SamSuka
mavortheturnip
mavortheturnip

patreon


Prompt of the Week - Week 95

TAGS: Perspective Flip (HAH!), Hyper Logistics, Airports

---===---

The prep team had just gotten off the last flight when the alarm went off again. To their credit, they had, for once, decided against waiting outside the staff room; the last time they were stuck wondering whether or not they should that they didn’t get a moment’s rest before the next special passenger showed up. Granted, they barely had half an hour, but it was enough to recharge their batteries some… that, and brew some coffee for the incoming deluge of work.

Three technicians, all of them under the employ of Gargantua Airlines, all of them with the suspiciously inconspicuous title of “Assisted Engineering Specialist”. The name was entirely nondescript, and deliberately so; no airline wanted to write down what they actually did in anything that would have to be discussed in a board meeting, nor did they want to explain to any inquisitive shareholder why they had multiple people hired to perform a job that most of them would proclaim to be “unnecessary”, if not something even more ignorant.

But with the increased number of cases spreading across the globe, it became clear that transportation companies had two choices: either adapt, or perish as others surpassed them. Unfortunately for everyone in the business, adaptation was easier said than done, considering how no one had any real clue as to how to address the… unique issues that arose from those sorts of passengers.
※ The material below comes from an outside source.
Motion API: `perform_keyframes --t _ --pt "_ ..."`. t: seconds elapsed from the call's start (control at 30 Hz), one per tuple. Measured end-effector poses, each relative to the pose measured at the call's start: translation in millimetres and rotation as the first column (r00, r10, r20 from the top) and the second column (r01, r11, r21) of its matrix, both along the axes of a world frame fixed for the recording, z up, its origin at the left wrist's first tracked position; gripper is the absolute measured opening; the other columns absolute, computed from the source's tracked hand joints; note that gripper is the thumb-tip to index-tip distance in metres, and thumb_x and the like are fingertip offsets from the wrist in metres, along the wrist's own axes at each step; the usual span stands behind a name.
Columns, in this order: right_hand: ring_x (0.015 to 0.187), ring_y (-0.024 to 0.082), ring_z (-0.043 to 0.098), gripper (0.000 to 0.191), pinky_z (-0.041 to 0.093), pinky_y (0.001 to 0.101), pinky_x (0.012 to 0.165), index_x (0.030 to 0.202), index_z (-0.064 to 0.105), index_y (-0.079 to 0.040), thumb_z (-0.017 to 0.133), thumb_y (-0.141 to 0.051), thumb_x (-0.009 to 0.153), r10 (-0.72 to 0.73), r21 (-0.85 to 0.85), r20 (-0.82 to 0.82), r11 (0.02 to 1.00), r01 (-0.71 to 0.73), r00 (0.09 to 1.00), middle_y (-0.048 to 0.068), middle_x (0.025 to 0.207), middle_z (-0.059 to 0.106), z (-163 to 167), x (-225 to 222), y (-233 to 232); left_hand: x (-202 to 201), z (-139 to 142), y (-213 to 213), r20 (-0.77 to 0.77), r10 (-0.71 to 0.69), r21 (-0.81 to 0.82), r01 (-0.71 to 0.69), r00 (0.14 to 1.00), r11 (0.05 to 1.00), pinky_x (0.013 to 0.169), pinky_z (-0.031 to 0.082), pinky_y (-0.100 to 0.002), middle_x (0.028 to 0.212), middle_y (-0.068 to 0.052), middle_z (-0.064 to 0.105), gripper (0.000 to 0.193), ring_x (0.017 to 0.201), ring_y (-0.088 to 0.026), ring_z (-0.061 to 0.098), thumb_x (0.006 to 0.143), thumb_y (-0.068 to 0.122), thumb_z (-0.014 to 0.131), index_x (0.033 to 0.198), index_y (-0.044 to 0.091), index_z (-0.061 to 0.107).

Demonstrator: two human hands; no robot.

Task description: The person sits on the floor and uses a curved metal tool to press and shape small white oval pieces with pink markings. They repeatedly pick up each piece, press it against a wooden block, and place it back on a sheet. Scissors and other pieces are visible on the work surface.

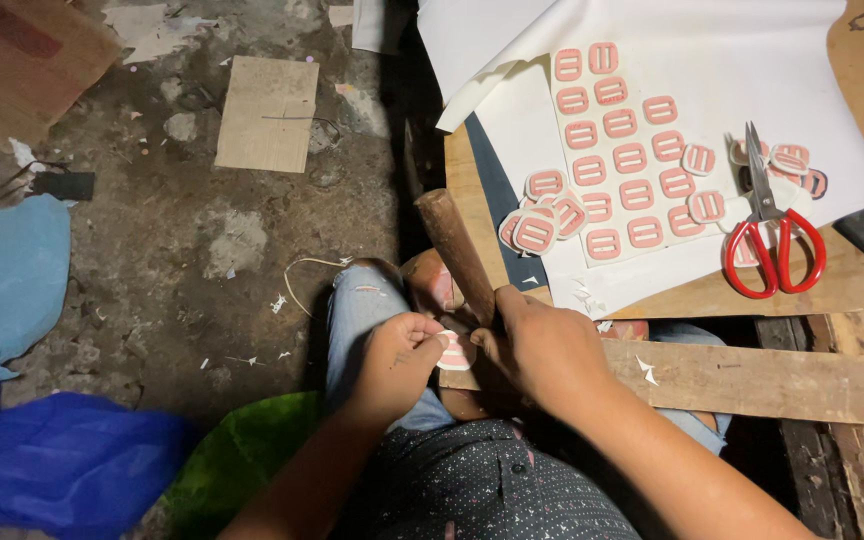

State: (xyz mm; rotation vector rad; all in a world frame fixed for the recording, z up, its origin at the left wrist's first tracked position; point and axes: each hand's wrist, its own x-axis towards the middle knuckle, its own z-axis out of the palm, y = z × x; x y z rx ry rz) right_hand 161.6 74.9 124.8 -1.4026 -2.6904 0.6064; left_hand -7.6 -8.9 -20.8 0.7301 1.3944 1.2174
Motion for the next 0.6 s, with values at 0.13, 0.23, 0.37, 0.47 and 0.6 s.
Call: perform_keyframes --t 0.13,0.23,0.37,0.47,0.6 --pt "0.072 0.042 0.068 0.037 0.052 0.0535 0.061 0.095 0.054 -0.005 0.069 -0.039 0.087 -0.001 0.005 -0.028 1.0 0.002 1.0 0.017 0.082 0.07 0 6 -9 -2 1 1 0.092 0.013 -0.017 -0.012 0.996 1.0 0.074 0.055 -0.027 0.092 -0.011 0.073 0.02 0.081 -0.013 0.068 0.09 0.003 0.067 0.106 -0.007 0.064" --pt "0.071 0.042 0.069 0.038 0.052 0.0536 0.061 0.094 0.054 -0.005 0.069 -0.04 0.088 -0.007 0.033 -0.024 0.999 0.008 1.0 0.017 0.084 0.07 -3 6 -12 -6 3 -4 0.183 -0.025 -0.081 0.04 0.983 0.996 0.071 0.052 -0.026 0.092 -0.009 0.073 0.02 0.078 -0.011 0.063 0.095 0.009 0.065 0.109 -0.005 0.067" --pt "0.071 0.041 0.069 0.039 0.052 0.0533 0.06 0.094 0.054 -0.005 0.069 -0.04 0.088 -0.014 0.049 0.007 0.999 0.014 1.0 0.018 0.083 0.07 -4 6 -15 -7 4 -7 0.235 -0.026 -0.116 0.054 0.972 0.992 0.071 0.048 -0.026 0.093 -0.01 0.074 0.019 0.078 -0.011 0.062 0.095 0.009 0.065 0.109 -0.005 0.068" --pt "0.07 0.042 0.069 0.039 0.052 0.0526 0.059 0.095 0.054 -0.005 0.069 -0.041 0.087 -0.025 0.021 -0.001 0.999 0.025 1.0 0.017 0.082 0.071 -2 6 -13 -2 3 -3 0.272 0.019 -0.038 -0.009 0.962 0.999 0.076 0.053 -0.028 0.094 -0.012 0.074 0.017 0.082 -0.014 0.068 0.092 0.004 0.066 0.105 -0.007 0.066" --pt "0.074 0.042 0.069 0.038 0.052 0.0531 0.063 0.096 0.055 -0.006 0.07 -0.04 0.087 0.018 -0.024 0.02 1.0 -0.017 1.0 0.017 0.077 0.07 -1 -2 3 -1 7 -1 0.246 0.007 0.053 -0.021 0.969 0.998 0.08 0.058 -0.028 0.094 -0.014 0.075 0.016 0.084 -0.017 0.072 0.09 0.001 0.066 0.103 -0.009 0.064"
The best they could do was throw ideas at the wall and see what stuck, but given the non-zero chance of it backfiring horrendously, corporate space became oddly dominated by high-level espionage and backroom backstabbings for quite a while before the first “best practices systems” were made public, for everyone’s sake.

For GA in particular, and in that airport specifically, this meant keeping a small team of highly specialised technicians who’d been hired some time prior to perform “delicate customer relations”, along with other, even less indicative terms; everyone involved already knew what the job was about, so covering their bureaucratic rears was the name of the game. Anything to avoid having to admit that they were engaged in those sorts of practices, as prudishness had yet to catch up to modern circumstances.
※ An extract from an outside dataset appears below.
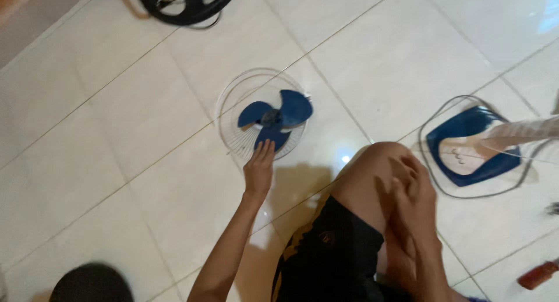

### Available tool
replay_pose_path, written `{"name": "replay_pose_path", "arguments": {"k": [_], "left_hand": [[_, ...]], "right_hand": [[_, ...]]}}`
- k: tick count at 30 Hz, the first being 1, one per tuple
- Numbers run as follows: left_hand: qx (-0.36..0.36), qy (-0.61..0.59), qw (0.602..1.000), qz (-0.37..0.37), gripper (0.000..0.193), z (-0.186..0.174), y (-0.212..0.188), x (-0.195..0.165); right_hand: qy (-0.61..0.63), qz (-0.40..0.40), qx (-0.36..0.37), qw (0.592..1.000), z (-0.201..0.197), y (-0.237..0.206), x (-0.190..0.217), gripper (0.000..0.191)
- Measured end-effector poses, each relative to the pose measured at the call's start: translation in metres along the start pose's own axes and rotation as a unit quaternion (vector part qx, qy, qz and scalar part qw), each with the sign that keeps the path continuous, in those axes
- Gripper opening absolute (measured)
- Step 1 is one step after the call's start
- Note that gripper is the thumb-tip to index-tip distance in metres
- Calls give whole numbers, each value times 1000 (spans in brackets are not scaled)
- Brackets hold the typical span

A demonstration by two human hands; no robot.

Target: The person sits on the floor and disassembles a table fan, removing the front grille, unscrewing the blade cap with a screwdriver, and taking off the blades and rear guard. They then reassemble the blades and grille and set the fan down.

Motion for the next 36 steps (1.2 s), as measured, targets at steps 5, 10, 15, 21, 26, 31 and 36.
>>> {"name": "replay_pose_path", "arguments": {"k": [5,10,15,21,26,31,36], "left_hand": [[51,47,997,-20,47,21,3,2],[61,-114,990,-48,42,-9,21,-53],[107,-267,958,5,44,-26,54,-183],[174,-427,878,128,62,-66,83,-351],[154,-452,855,204,72,-109,105,-444],[109,-496,820,266,59,-105,144,-518],[117,-422,866,243,30,-77,167,-542]], "right_hand": [[-24,-26,-131,991,-86,-13,-47,46],[-38,4,-200,979,-150,-39,-97,43],[-41,15,-254,966,-186,-48,-111,42],[-25,-4,-301,953,-212,-39,-89,43],[30,-40,-346,937,-241,-12,-75,43],[228,-13,-340,912,-247,58,-102,34],[335,136,-299,883,-235,104,-128,54]]}}
Point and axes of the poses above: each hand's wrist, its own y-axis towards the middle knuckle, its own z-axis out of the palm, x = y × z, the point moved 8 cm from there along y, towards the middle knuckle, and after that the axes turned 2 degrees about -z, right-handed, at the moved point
To the three techies, however, it was less a question of it being seen as embarrassing and far more them being constantly overworked. Operating off a large, international airport was already stressful enough with regular flights; having to then adapt things for those passengers suffering from Acute Hypertrophy Syndrome made it a living nightmare, out of the sheer workload if nothing else.
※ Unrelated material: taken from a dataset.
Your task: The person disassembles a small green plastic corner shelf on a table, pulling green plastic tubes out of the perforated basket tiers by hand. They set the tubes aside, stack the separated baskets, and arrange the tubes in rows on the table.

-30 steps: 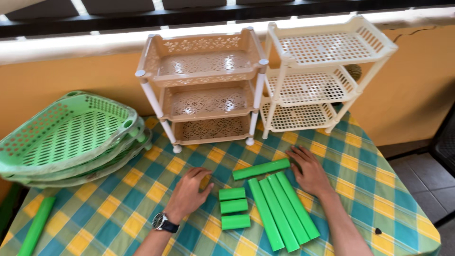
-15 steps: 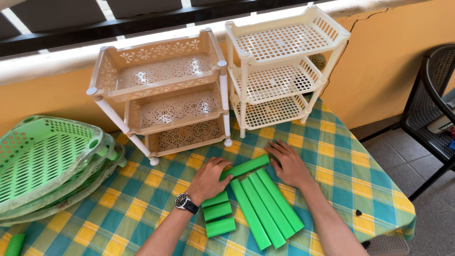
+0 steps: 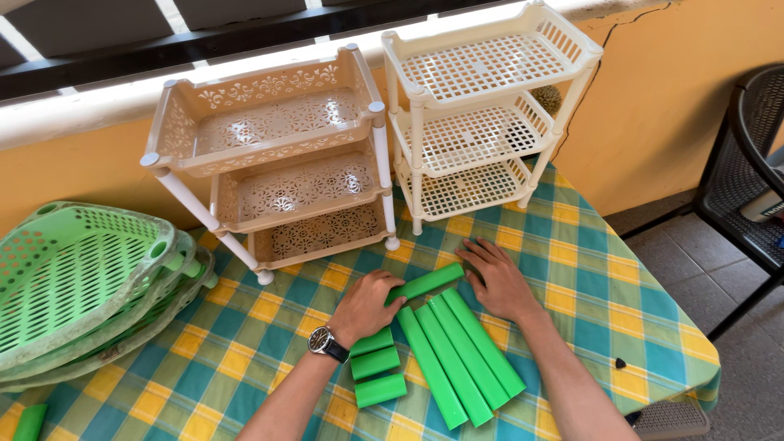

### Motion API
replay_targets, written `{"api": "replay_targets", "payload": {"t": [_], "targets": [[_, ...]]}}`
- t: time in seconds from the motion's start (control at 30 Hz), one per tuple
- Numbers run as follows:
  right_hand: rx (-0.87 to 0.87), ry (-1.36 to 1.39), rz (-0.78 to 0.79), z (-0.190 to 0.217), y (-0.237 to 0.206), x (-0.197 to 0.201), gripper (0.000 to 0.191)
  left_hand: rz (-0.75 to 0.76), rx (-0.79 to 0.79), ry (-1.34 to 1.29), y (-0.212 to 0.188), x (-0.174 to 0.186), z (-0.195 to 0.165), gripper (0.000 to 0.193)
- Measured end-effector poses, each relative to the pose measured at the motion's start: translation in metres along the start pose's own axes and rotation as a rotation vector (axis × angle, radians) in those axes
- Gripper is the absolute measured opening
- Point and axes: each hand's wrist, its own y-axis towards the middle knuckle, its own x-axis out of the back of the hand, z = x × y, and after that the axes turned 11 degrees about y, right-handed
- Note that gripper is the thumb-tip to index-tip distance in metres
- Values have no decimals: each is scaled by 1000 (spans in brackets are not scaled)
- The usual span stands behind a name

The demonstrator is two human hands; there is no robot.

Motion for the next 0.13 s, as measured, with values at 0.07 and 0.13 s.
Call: {"api": "replay_targets", "payload": {"t": [0.07, 0.13], "targets": [[-5, -15, 1, 0, 1, -2, 47, 8, -15, 16, 0, 0, 3, 27], [-17, -17, 8, 0, 3, -4, 49, 5, -20, 20, -2, 0, 8, 26]]}}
No one else but them were allowed to directly interact with those passengers with confirmed AHS. Safety considerations, insurance premiums, all manner of nonsense made it so that the only people who were even remotely qualified to handle such special needs were those trained exclusively in the sort of multidisciplinary engineering needed to make sure flights weren’t disrupted because one of the passengers within was… extra-large.

In practice, however, this meant that their shifts were spent running from one plane to another, especially now that the number of cases worldwide was rising to considerably worrying levels. No one wanted to suggest the obvious, but they all knew; there was a good reason why the company had hired more techies to fill the gaps during the night shift, and why they were selling more AHS-accessible seats on their flights. Alas, this still came at a personal cost: sleeping in intervals of thirty minutes played merry hell with one’s ability to function without being interminably cranky.

The trio had come to dread the sound of their radios blaring with the same words coming out of the comms tower: “Alert to Engineering Team Seven, AHS-accessible flight departing”, along with information on where, when and how that particular plane needed to be readjusted to help deal with the passenger. Initially, they were even called when already working on a flight; the three had to shut their radios off to keep themselves focused before the command tower was given orders to shunt all requests to secondary engineering teams so long as the first one was occupied.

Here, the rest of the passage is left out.